WHAT YOU ARE ASKED TO DO:
Among the lines of data below, reproduce only those from the one with "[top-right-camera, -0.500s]" through the one with "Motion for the", exactly as they stand, both ends included.

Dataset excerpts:
━━━━━━━━━━━━━━━━━━━━

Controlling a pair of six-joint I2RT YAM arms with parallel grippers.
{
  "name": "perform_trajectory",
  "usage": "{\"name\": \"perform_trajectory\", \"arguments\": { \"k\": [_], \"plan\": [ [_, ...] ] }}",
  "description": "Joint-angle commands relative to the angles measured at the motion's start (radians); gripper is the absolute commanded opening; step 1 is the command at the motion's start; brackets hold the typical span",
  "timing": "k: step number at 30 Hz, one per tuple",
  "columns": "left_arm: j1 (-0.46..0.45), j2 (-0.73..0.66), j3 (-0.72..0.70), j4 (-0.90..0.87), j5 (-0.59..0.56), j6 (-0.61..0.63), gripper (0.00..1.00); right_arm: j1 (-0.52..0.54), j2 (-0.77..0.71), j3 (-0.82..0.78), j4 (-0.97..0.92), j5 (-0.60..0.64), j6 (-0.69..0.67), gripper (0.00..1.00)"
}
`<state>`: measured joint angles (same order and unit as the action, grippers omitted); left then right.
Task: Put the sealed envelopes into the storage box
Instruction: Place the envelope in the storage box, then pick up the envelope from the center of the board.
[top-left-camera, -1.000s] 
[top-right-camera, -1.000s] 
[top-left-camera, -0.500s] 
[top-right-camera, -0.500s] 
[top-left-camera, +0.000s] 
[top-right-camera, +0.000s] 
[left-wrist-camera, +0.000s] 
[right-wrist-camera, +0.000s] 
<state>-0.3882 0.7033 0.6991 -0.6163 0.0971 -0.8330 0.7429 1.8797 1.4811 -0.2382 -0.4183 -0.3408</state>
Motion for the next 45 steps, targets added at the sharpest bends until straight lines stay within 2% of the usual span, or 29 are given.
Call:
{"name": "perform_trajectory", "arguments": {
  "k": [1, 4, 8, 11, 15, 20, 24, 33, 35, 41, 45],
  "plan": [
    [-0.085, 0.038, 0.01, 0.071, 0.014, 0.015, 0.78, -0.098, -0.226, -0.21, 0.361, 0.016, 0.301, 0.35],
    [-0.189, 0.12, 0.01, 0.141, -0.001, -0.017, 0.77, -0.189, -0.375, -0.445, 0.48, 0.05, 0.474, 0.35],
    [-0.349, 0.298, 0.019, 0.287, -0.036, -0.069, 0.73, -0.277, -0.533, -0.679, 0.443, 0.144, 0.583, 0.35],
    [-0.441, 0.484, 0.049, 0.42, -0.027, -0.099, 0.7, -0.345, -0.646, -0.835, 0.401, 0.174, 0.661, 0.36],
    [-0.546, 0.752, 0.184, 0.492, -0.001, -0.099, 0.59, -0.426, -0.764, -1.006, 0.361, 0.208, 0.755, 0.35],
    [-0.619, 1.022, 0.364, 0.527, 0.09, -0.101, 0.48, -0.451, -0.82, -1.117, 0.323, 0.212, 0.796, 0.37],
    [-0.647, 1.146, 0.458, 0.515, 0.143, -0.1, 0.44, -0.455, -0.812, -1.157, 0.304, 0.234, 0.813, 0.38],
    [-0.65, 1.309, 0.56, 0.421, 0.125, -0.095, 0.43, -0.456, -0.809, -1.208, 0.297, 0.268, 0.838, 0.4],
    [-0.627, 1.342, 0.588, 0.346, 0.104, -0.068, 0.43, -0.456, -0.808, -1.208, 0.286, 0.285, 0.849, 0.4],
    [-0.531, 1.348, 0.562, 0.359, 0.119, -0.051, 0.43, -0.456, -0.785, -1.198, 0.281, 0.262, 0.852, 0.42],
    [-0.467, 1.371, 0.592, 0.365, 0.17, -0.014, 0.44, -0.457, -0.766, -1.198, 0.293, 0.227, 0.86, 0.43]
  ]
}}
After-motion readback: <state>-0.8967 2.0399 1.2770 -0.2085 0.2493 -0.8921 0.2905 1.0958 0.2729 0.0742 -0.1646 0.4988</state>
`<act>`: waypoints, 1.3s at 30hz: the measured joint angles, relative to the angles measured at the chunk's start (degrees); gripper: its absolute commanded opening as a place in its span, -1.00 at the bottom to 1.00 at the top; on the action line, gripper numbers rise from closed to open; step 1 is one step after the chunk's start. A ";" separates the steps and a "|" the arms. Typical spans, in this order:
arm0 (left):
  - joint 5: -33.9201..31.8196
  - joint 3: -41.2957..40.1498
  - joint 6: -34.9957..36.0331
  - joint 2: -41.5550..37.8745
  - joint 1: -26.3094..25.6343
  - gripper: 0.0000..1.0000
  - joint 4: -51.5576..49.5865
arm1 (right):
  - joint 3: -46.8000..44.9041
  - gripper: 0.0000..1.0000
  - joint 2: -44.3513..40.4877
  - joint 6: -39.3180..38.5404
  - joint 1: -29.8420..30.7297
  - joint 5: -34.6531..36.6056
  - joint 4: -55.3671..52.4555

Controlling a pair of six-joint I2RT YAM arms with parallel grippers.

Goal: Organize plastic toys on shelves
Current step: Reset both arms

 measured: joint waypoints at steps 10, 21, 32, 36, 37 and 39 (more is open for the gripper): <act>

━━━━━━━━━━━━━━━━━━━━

FINAL ANSWER:
[top-right-camera, -0.500s] 
[top-left-camera, +0.000s] 
[top-right-camera, +0.000s] 
[left-wrist-camera, +0.000s] 
[right-wrist-camera, +0.000s] 
<state>-0.3882 0.7033 0.6991 -0.6163 0.0971 -0.8330 0.7429 1.8797 1.4811 -0.2382 -0.4183 -0.3408</state>
Motion for the next 45 steps, targets added at the sharpest bends until straight lines stay within 2% of the usual span, or 29 are given.

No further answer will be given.